Elegy for El Monte
Meeting Salvador Plascencia, the author of “The People of Paper,” one half expects to find his pants on fire. Born in Mexico and raised in the San Gabriel Valley town of El Monte, the 28-year-old has made his acclaimed debut with a book set largely in El Monte and Mexico and called “part memoir, part lies.” Plascencia’s El Monte is a magical realist dream world that doubles as a war-torn front line in a mythic struggle against sadness. There’s a fearsome commander who wets his bed and a canonized saint who takes refuge in a Tijuana wrestling ring. Printed by the Rectangulars imprint of McSweeney’s, the San Francisco-based avant-indie publisher, the book upholds the McSweeney’s tradition of meta-fictional experimentation with features such as a tyrannical author/protagonist intermittently referred to as Salvador Plascencia and tiny oblong cutouts on pages where the character has bitterly excised the name of his ex-girlfriend’s new paramour. We tracked down the flesh-and-blood Salvador Plascencia only to discover the shy, diminutive soul house-sitting in Silver Lake. We asked if he could assist in separating fact from fiction, myth from reality, and people from paper.
There are many Latino culture collectives. Why did you publish with McSweeney’s, home to an aesthetic associated with white writers such as Dave Eggers and David Foster Wallace?
The Latino imprints never called when it was going around. McSweeney’s called. But I’m very happy because now the book doesn’t get reviewed as a “Latino imprint” book, but as a book. As a writer, I align myself with aesthetics, not ethnicity. Why is Jonathan Safran Foer not published by a Jewish American press? Should John Edgar Wideman and Toni Morrison be published only by black presses? There is something comforting in the fact that these ethnic collectives exist, but they can also have a ghettoizing effect.

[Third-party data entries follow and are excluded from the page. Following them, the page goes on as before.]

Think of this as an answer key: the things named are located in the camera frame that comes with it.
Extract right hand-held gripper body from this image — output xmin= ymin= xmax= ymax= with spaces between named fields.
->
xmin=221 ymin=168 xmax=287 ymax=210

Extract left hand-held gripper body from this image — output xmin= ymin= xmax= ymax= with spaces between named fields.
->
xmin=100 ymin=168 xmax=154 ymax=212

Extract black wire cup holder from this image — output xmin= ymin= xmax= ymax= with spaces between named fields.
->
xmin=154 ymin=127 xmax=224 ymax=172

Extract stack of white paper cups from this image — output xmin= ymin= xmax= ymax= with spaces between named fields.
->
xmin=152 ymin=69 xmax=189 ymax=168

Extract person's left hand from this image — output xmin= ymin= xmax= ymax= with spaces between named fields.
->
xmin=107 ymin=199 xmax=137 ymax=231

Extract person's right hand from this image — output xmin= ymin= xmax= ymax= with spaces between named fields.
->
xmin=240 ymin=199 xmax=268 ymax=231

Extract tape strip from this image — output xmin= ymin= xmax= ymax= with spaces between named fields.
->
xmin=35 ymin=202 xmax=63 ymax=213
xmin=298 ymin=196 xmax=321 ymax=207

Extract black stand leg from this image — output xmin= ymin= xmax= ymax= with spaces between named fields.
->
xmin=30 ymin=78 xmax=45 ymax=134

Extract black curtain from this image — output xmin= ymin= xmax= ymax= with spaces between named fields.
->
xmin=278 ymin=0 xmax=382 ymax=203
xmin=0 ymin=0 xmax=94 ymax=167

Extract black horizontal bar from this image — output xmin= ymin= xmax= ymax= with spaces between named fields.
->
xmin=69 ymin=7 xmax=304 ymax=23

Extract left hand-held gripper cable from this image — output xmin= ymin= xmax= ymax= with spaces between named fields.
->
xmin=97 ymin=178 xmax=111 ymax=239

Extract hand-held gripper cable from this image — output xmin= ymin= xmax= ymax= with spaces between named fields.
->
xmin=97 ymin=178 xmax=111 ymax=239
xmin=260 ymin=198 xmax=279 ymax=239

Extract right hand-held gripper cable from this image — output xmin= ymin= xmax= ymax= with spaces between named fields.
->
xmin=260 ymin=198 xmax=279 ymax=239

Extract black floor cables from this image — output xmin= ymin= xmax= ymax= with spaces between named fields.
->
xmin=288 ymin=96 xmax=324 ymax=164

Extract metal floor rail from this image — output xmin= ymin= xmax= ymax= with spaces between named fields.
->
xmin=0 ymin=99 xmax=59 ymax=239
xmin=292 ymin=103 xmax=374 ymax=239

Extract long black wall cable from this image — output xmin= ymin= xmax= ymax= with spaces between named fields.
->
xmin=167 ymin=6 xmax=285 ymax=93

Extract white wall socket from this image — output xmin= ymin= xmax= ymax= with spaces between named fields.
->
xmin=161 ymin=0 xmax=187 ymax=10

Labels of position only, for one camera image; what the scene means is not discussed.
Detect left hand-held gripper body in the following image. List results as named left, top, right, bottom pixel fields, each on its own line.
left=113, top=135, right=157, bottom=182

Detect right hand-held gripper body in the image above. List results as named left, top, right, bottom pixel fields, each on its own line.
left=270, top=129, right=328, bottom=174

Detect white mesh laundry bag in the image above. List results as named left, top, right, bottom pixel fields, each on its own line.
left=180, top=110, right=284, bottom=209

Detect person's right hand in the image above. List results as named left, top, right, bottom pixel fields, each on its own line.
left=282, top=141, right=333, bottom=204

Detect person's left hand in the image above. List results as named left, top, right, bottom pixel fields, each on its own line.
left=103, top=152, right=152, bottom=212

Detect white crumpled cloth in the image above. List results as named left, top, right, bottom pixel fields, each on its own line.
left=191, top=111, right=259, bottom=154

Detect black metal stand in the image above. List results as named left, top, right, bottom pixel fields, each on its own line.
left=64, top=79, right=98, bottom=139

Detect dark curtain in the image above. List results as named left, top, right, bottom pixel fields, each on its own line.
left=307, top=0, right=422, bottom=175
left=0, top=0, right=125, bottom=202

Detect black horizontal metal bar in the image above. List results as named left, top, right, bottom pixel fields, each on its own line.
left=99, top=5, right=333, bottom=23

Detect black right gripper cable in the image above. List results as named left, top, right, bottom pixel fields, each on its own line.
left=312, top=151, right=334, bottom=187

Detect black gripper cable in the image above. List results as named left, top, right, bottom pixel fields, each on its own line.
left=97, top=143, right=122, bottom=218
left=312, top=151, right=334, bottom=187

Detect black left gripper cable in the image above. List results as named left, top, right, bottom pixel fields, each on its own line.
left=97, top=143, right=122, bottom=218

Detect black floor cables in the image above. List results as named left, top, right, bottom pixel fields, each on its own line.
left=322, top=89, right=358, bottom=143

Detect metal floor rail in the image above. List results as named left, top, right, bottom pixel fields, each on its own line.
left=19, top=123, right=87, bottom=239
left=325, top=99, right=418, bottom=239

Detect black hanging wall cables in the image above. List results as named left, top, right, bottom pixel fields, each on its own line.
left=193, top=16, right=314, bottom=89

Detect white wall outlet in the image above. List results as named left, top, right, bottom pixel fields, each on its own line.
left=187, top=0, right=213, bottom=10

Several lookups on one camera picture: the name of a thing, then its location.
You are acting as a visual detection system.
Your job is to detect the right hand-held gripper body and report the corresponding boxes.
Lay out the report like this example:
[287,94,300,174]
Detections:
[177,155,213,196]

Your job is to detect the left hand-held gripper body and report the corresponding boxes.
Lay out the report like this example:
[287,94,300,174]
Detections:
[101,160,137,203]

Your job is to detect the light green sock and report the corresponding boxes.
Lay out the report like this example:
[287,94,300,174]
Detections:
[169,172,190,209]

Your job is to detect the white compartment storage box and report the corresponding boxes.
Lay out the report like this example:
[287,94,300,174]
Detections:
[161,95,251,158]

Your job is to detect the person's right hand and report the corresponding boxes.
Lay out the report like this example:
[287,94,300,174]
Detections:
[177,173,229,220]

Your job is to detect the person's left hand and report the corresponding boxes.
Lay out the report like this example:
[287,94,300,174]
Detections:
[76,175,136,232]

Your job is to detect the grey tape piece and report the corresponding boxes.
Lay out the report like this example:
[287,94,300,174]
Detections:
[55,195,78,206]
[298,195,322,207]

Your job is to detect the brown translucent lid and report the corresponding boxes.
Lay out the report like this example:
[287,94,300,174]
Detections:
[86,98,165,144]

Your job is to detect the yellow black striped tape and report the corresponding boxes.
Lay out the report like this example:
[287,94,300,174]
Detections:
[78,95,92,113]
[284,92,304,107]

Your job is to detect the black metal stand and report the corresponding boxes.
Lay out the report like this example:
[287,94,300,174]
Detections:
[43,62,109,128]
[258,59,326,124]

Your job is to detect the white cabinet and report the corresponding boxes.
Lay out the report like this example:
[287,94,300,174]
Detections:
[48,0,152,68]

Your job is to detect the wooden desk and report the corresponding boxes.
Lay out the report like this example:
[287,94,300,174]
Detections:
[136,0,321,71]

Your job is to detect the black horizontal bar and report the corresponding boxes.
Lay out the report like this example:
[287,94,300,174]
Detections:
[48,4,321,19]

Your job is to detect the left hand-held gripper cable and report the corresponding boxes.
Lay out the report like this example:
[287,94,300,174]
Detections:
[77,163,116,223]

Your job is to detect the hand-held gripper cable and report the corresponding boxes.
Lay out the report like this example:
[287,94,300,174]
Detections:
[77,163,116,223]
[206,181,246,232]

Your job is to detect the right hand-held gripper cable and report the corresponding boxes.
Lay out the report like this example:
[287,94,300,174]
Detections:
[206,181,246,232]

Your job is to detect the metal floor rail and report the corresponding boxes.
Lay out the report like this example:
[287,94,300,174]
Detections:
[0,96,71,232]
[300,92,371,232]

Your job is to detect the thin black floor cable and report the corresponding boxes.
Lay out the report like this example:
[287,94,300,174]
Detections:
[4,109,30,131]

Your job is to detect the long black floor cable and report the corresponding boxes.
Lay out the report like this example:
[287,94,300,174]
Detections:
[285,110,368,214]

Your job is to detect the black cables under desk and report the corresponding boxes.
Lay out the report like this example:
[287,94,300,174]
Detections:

Cardinal Roger Mahony makes an appearance in “The People of Paper,” but the character doesn’t bear much resemblance to the real-life public figure.
I needed a cardinal. It’s a book about L.A., so I used Cardinal Mahony. People that are part of the Catholic Church, they have to love God but surrender romantic love. How do I imagine that Cardinal Mahony came to religion, how does he forsake romantic love?
Your book’s design includes holes cut in pages, blacked-out text and jumbled fonts and margins. Are these clever gimmicks?
When people speak of typography, they always say “gimmick.” What’s the difference between a gimmick and a device? Historically, if you look at manuscripts in monasteries, if you look at the early books of Laurence Sterne, those books were wild. There were columns. There were woodcuts. There [was] wild, flourishing typography and text intruding on text. We’ve moved away from the kind of lusciousness of typography and of layout into this stringent two columns on a page. Even a newspaper does typographical tricks, and somehow we’re OK with that. But if literature does it, that’s odd or weird.
The book is dedicated to a “Liz.” Is there really a Liz?
That’s part of my ambition, to confuse fact and fiction. There is a Liz. But if you said there is this woman named Liz, then you have to also say that she is constructed from paper and that people walk around with halos on their heads setting fire to their hotel’s curtains.
Is there a connection between your Catholic upbringing and the physical torments nearly all the major characters must endure in your book?
I never noticed that the characters got abused so much until I finished. There’s a gash. There’s blood. You always think about saints, torture, how they become martyred. Growing up, the saints were like superheroes. They were fantastic people of powers, and whatever happened to them, the consequences were always noble.
If your work had cousins on the shelf of L.A. literature, who would you say they were?
I would love to say Mike Davis. He has this way of reconfiguring space, making you look at it differently. As a writer, it’s very valuable.